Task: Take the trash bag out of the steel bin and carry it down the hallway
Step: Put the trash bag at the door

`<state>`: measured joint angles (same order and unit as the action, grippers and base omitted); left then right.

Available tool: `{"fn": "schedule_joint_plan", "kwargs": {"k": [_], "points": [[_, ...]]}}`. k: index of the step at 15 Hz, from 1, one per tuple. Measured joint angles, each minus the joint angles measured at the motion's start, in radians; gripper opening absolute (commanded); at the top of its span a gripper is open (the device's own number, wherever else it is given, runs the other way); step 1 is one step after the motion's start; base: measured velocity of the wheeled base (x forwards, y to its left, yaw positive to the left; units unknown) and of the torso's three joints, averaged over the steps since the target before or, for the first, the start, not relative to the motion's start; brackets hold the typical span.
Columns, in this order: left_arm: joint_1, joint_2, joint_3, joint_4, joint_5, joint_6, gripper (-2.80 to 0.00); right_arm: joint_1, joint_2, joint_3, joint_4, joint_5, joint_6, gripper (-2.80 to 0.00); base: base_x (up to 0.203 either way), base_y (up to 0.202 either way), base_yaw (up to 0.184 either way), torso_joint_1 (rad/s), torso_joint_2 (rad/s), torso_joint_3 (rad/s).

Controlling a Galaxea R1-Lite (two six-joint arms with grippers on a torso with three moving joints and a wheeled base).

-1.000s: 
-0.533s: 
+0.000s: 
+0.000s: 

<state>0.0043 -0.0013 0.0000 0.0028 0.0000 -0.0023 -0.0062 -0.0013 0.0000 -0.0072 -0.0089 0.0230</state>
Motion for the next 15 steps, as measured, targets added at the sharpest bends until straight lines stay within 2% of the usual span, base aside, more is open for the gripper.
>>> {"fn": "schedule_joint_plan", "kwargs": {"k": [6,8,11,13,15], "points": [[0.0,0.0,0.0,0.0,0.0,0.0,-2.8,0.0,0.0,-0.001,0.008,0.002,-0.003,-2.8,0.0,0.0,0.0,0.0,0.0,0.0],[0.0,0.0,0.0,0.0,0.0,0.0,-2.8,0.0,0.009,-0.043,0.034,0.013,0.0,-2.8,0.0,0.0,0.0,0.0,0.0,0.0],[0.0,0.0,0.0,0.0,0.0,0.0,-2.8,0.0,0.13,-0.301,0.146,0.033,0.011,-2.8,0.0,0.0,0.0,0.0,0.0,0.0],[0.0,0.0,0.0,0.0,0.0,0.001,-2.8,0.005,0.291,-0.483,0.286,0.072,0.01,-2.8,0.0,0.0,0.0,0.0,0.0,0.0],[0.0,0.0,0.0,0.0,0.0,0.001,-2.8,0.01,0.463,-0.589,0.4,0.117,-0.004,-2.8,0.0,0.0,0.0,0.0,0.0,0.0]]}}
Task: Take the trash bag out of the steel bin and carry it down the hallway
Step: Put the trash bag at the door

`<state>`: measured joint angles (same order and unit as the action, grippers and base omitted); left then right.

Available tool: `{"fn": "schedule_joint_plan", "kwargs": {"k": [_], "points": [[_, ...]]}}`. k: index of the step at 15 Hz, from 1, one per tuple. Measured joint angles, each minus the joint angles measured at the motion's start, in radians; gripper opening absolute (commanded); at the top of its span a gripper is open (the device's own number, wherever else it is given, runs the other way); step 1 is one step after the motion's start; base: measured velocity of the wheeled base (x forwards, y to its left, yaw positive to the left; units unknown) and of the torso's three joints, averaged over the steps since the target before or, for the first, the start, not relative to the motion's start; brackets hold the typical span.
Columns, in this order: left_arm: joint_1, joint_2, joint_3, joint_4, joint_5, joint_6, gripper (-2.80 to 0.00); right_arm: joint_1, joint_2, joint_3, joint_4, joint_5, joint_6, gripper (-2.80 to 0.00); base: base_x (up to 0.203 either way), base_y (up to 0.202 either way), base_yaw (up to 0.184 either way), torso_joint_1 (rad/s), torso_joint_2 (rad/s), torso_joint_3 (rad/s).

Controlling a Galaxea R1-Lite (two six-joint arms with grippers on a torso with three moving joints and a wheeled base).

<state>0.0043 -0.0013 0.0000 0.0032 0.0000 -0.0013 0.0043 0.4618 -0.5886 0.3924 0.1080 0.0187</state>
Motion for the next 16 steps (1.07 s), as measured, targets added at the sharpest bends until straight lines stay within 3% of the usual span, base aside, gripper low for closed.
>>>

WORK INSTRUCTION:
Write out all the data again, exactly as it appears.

RESPONSE TO THIS TASK:
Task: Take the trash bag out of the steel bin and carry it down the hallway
Step: Put the trash bag at the door

`<state>`: measured joint angles (same order and unit as the action, grippers and base omitted); left then right.

Available tool: `{"fn": "schedule_joint_plan", "kwargs": {"k": [_], "points": [[_, ...]]}}`. k: index of the step at 15 Hz, from 1, one per tuple. Measured joint angles, each minus the joint angles measured at the motion's start, in radians; gripper opening absolute (commanded); at the top of its span a gripper is open (the device's own number, wherever else it is given, runs the other way); step 1 is one step after the motion's start; base: measured velocity of the wheeled base (x forwards, y to its left, yaw positive to the left; units unknown) and of the torso's three joints, averaged over the steps since the target before or, for the first, the start, not relative to the motion's start; brackets hold the typical span.
Columns, in this order: left_arm: joint_1, joint_2, joint_3, joint_4, joint_5, joint_6, gripper (-2.80 to 0.00); right_arm: joint_1, joint_2, joint_3, joint_4, joint_5, joint_6, gripper (-2.80 to 0.00); base: base_x (up to 0.203 either way), base_y (up to 0.202 either way), base_yaw (up to 0.184 either way), torso_joint_1 (rad/s), torso_joint_2 (rad/s), torso_joint_3 (rad/s).

Controlling a Galaxea R1-Lite (two six-joint arms with grippers on a torso with three moving joints and a wheeled base).

-1.000s: 
-0.533s: 
+0.000s: 
+0.000s: 

<state>0.0043 -0.0013 0.0000 0.0028 0.0000 -0.0023 -0.0062 -0.0013 0.0000 -0.0072 -0.0089 0.0230</state>
Motion for the next 15 steps, as measured, targets added at the sharpest bends until straight lines stay within 2% of the usual span, base aside, more is open for the gripper.
>>> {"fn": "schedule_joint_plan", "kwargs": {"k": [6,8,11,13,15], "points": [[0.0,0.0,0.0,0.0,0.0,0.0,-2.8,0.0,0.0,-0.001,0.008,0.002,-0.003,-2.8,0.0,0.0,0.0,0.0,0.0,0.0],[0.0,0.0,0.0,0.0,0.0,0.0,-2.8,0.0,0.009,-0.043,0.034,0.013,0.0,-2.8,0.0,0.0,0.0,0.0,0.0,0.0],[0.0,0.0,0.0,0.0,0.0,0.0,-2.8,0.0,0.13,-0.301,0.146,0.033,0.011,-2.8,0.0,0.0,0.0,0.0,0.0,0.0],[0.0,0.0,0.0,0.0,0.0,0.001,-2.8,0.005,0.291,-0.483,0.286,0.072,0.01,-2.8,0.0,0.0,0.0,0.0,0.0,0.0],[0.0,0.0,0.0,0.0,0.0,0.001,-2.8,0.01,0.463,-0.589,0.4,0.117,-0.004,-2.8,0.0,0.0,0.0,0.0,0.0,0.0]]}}
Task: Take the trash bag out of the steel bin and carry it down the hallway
Step: Put the trash bag at the door

`<state>`: measured joint angles (same order and unit as the action, grippers and base omitted); left then right.

Available tool: `{"fn": "schedule_joint_plan", "kwargs": {"k": [_], "points": [[_, ...]]}}`. k: index of the step at 15 Hz, from 1, one per tuple. Measured joint angles, each minus the joint angles measured at the motion's start, in radians; gripper opening absolute (commanded); at the top of its span a gripper is open (the device's own number, wherever else it is given, runs the other way); step 1 is one step after the motion's start; base: measured velocity of the wheeled base (x forwards, y to its left, yaw positive to the left; units unknown) and of the torso's three joints, averaged over the steps since the target before or, for the first, the start, not relative to the motion's start; brackets hold the typical span.
Columns, in this order: left_arm: joint_1, joint_2, joint_3, joint_4, joint_5, joint_6, gripper (-2.80 to 0.00); right_arm: joint_1, joint_2, joint_3, joint_4, joint_5, joint_6, gripper (-2.80 to 0.00); base: base_x (up to 0.203 either way), base_y (up to 0.202 either way), base_yaw (up to 0.184 either way), torso_joint_1 (rad/s), torso_joint_2 (rad/s), torso_joint_3 (rad/s).

Controlling a Galaxea R1-Lite (two six-joint arms with grippers on a torso with three moving joints and a wheeled base).

<state>0.0043 -0.0013 0.0000 0.0032 0.0000 -0.0013 0.0043 0.4618 -0.5886 0.3924 0.1080 0.0187</state>
Motion for the next 16 steps (1.07 s), as measured, targets added at the sharpest bends until straight lines stay within 3% of the usual span, base aside, gripper low for closed.
>>>

This answer requires nothing further.